The expansion of gambling opportunities raises some important public health issues. Researchers previously thought that expanded gambling opportunities would lead to increased rates of gambling and gambling problems. A growing body of evidence, however, suggests that the relationship between gambling opportunities and gambling problems is more complicated (LaPlante & Shaffer, 2007). Iowa provides a setting to examine this relationship further. Iowa first legalized riverboat casino gambling in 1990, and then land-based casinos in 2005. There are currently 21 casinos in the state, up from just seven in 1994. . Today’s WAGER reviews a study (Black, McCormick, Losch, Shaw, Lutz, & Allen, 2012) exploring trends in gambling and disordered gambling over time in Iowa using data from three cross-sectional studies spanning more than 20 years.
- Researchers analyzed data from three telephone
studies of gambling behavior conducted among randomly selected households in
1989, 1995, and 2012 ,.
- All surveys collected demographic information,
as well as the South Oaks Gambling Screen (SOGS) to assess gambling and
- Gambling participation includes any gambling regardless of consequences; it is defined by a SOGS score of 1 or higher.
- Recreational gambling includes gambling without experiencing negative consequences; it is defined as a SOGS score of 1 or 2.
- Problem gambling is defined by a SOGS score of 3 or 4.
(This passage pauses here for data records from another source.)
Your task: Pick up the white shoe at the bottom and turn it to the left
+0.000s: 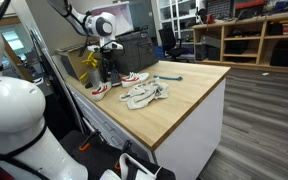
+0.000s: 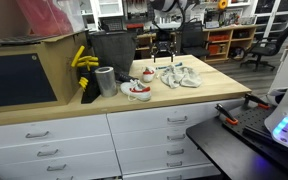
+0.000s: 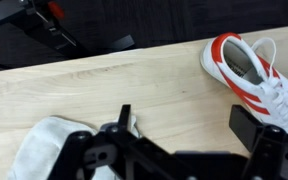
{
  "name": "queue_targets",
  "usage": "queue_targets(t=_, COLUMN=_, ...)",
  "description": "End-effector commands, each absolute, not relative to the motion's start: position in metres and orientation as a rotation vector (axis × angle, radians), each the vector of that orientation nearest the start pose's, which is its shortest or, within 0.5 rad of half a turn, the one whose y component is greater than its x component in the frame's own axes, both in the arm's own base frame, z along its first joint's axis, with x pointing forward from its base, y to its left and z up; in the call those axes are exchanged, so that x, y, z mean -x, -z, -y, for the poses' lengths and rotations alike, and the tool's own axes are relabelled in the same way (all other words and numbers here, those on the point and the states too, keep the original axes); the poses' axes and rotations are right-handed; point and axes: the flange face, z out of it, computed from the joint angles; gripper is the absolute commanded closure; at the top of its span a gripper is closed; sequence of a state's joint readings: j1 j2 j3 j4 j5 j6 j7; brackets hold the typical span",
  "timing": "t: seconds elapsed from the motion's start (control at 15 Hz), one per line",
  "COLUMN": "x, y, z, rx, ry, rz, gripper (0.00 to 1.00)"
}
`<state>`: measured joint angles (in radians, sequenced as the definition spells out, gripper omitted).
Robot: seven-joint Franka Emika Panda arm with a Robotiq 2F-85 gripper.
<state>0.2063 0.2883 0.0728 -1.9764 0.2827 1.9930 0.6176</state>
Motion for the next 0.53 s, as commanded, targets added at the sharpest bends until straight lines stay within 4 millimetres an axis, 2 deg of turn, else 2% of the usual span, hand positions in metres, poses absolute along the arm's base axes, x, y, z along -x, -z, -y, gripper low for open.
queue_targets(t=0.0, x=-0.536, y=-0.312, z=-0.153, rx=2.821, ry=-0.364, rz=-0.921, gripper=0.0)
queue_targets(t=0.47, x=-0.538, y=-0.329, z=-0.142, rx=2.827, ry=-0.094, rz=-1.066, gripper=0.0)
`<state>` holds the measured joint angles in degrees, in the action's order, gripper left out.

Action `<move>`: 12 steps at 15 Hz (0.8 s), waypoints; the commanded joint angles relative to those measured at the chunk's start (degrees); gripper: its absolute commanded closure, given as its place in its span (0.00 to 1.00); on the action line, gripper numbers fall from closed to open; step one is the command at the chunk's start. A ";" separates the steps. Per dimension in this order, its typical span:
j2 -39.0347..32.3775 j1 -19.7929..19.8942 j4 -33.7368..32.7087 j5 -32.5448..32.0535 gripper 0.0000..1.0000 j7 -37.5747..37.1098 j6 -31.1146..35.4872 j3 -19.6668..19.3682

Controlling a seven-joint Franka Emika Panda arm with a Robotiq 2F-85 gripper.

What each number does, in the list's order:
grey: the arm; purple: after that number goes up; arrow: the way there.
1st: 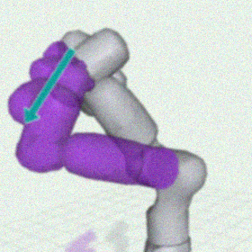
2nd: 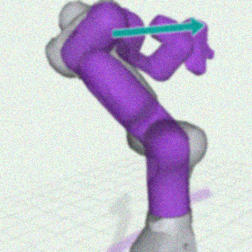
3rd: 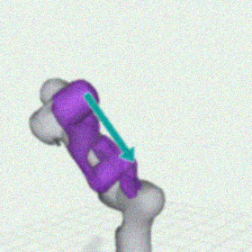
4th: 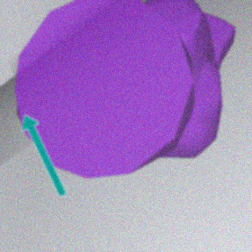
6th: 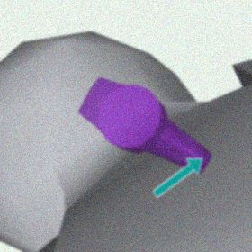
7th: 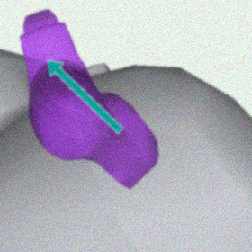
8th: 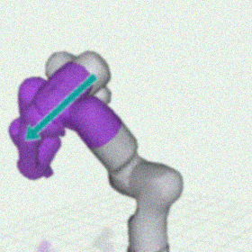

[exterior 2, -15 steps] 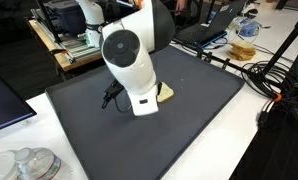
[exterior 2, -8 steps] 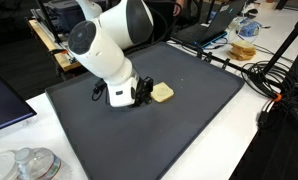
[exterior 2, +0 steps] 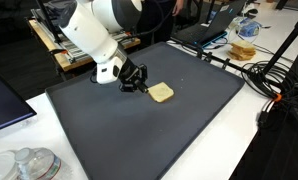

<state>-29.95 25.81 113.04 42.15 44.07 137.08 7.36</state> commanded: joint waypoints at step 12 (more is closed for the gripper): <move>15.14 -3.31 21.69 56.40 0.95 43.00 23.30 4.95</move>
<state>-18.93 22.17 131.72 87.27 77.02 156.68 9.85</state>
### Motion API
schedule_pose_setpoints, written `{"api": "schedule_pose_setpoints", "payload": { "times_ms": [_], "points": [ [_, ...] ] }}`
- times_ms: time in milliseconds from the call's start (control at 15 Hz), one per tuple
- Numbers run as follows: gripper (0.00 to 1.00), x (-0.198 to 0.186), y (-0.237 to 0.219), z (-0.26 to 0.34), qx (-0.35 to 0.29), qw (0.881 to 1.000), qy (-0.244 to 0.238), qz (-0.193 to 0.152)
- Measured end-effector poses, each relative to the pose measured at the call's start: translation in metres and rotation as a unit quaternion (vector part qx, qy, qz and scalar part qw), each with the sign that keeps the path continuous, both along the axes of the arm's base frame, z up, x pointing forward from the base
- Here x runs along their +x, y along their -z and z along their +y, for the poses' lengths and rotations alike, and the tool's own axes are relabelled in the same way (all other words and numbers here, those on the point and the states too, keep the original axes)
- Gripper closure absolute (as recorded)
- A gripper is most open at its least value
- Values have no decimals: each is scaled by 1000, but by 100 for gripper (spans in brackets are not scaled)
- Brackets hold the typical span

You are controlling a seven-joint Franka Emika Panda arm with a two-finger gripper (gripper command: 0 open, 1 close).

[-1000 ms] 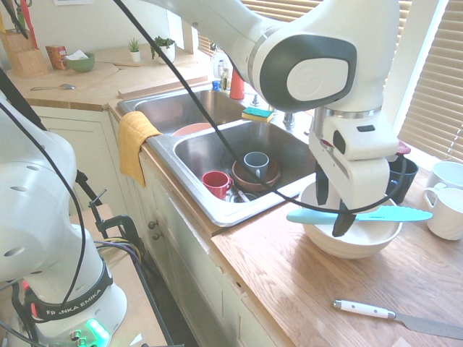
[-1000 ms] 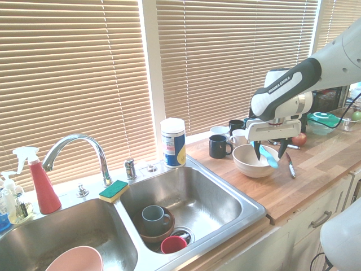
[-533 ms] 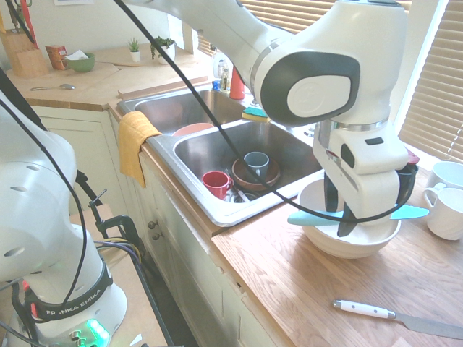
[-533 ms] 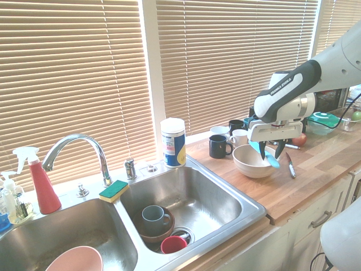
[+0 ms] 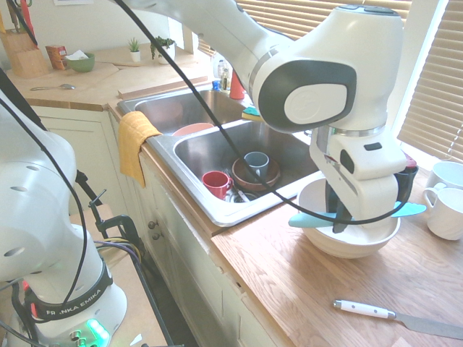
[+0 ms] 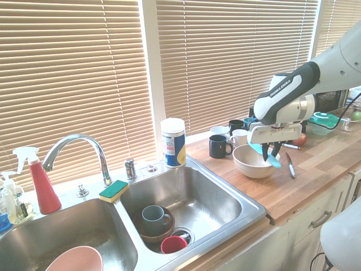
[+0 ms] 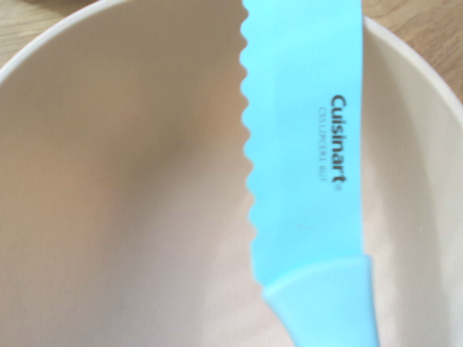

- Pathological gambling, the most severe form of disordered gambling, is defined as a SOGS score of 5 or greater.
- The analytic sample for the 1989, 1995, and 2012 studies were 750, 1,500, and 356, respectively.
- Response rates were 74%, 57%, and 11% for 1989, 1995, and 2012, respectively.
- All surveys collected demographic information, as well as the South Oaks Gambling Screen (SOGS) to assess gambling and disordered gambling.
- Researchers then compared the rates of lifetime gambling behavior from the 2012 study to rates from the 1989 and 1995 studies using chi-squared and Fisher’s Exact Test. Researchers did not report statistical comparisons between the 1989 and 1995 studies; however, we calculated these statistics and report them below.
- The rates of gambling participation increased significantly between 1989 (13.6%) and 1995 (28.3%; χ2 (1) = 60.0, p < .001). The rate dropped significantly between 1995 and 2012 (17.1%; χ2 (3) = 18.7, p < .001). The 2012 rates were still significantly higher than in 1989, Fishers Exact Test, p < .05.
- In the 2012 study, 17.1% of the sample reported lifetime gambling participation. This represents a significant drop from 1995 (28.3%, χ2 (3) = 18.7, p < .001), but a significant increase from 1989 (13.6%, Fishers Exact Test, p < .05). The 1995 rate was significantly higher than the 1989 rate, χ2 (1) = 60.0, p < .001
- The rates of problem gambling increased significantly between 1989 (1.7%) and 1995 (3.5%; χ2(1) = 6.7, p < .05). The rates decreased from 1995 to 2012 (2.2%), but the difference did not reach significance, χ2 (1) = 1.5, ns. Problem gambling rates increased between 1989 and 2012, but this different did not reach significance, χ2 (1) = 0.57, ns.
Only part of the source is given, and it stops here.